Fenerbahçe Başkanı Ali Koç’un, Trabzonspor Fenerbahçe maçı sırasında ve sonrasında yaşanan olaylar nedeniyle, öncelikle Kulüpler Birliği Başkanlığı görevinden istifa etmesi ve de 2 Nisan’daki olağanüstü genel kurulda alınacak kararla ligden çekilebileceklerini söylemesi gündeme adeta bir bomba gibi düştü. 

Açıkçası ben Başkan Ali Koç’un bu açıklamalarını, yaşanan vahim olaylar sonrasında içine düşülen olumsuz ruh hali ve de öfkeyle verilen bir tepki olduğunu düşünüyorum.

Öncelikle, Başkanın verdiği tepkiyi sonuna kadar haklı bulduğumu ve geçmişten günümüze yaşanan olaylar sonucunda gelinen noktanın, yalnızca Fenerbahçe’ye değil Türk futboluna ağır darbeler vurduğunun altını çizeyim.

Adım adım yaklaşan EURO 2024 için gün saydığımız şu sıralarda, Trabzon’daki olayları açıklayabilecek hiçbir şeyin olmadığı kanısındayım.

Yaşananlardan etkisi altında kalarak, isyan noktasına gelip sert açıklamalar yapmak ve tüm bu olaylara tepki vermek son derece normal. Burada hiçbir sıkıntı yok. Ancak ligden çekilmek, takımın bir alt ligde mücadele etmesine neden olacak bir karar vermek kesinlikle mantıklı ve kabul edilebilir bir davranış olamaz. Yani öfke mantık ve sağduyuya galebe çalamaz.

Bu camianın lideri, başkanı olarak böyle ligden çekilmek ve küme düşürülmekle sonuçlanabilecek bir eylemi, gerçekleştirmek şöyle dursun, böyle bir söylemi dile dahi getirmek akılla açıklanması mümkün olmayan bir şey.

Böyle bir vebalin altına ne Ali Koç, ne de bir başkası asla giremez. Çünkü, spor kulüpleri her ne kadar seçilmiş bir idare heyeti ve başkan tarafından yönetiliyor olsa da, sonuç itibarıyla arkasında milyonlarca taraftarın olduğu sivil toplum örgütleridir. Bu yasayla belirlenmiş bir durumdur. Ayrıca, böyle bir girişim, önü alınamayacak sonuçlar doğurabilir. Toplumsal olaylara yol açar. Böyle bir eylem, değil Koç ailesi, ülkenin yasama ve yürütme organlarının dahi niyetlenemeyeceği kadar büyük bir şeydir…

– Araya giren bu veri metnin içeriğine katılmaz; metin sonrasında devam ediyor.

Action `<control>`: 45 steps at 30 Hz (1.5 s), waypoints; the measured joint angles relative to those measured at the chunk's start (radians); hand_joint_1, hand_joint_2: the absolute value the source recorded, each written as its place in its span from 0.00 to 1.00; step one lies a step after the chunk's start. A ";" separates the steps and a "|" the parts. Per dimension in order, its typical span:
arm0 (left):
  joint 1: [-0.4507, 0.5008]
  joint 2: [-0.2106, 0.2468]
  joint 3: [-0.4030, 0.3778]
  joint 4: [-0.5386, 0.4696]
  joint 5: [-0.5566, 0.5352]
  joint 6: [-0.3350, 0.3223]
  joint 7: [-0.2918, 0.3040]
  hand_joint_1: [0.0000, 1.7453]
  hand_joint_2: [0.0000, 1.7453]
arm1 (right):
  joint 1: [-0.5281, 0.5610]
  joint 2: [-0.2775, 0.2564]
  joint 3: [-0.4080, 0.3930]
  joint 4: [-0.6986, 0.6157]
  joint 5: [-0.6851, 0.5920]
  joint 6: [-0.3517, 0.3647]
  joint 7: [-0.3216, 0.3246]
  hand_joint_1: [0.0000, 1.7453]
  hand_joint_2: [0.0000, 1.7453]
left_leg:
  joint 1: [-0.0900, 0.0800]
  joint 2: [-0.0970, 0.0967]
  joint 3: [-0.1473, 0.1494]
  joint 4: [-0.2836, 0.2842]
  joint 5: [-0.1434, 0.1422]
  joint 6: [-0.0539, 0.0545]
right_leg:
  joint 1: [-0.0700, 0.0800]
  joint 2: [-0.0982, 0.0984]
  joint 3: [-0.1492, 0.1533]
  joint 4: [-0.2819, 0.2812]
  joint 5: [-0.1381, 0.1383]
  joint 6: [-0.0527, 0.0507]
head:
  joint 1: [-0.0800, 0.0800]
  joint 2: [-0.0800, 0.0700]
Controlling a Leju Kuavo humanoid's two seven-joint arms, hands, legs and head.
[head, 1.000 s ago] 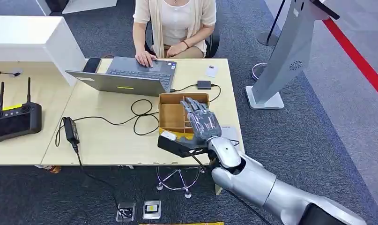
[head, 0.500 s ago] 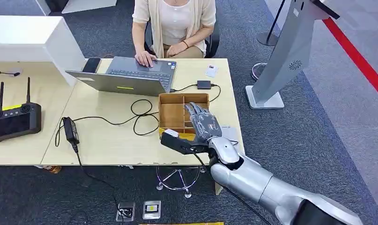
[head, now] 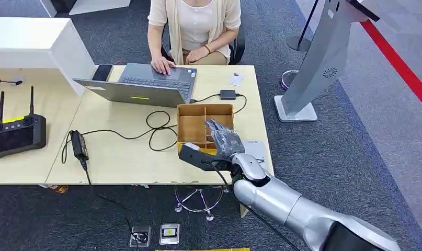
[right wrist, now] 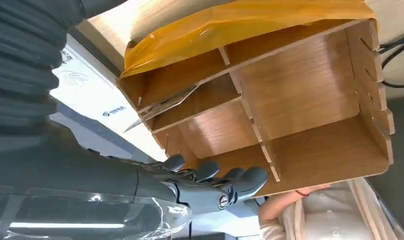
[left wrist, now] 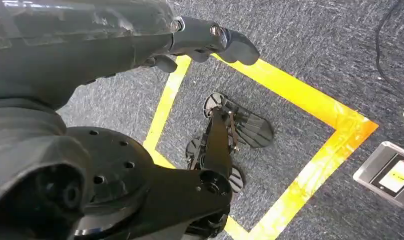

Şimdi oturup böyle bir eylemin gerçekleşmesi halinde, UEFA nezdinde de yaşanacakları ve bunların doğuracağı sonuçları tek tek anlatmaya gerek yok. Zaten bu durumu, spor medyası çarşaf çarşaf yazıp çizdi. Tekrara düşmek istemediğim için bunları yinelemeyeceğim…

Evet, başta da belirttiğim gibi, bu söylem tamamen öfkeyle sarf edilmiş ve de amacını aşmış sözlerdir.

Tabi ki, özellikle bu sezon yaşanan onca hadisenin ardından Trabzon’da yaşananlar oldukça can sıkıcı. Kaldı ki, futbolda şiddet kavramının bile, tanımlamakta yetersiz kalacağı enstantanelerdi izlediklerimiz.

Koç’un Kulüpler Birliği Başkanlığından istifasının doğru bir karar olduğunu düşünüyorum. Ancak, eğer bir istifa gerekiyorsa, bunun en başta Türkiye Futbol Federasyonu Başkanı Mehmet Büyükekşi tarafından yapılması gereken bir eylem.

Hafızamı şöyle biryoklayıp, geçmişe baktığımda, içinde bulunduğumuz sezon kadar, çarpıcı olaylar yaşadığımızı gerçekten hatırlamıyorum.

Bu aşamada söyleyebileceğim tek şey, daha vahim olayların yaşanıp, toplumsal sıkıntıların artmadan, şu sezonun bitmesi adına, herkesin daha dikkatli davranıp yangına benzin dökmemesi ve Büyükekşi’nin de kendisinden bekleneni yerine getirmesidir.

O erdemi gösteremeyeceğini biliyor olsam da yine de gönül böyle istiyor ve ben de bunu dile getiriyorum işte ne yaparsınız?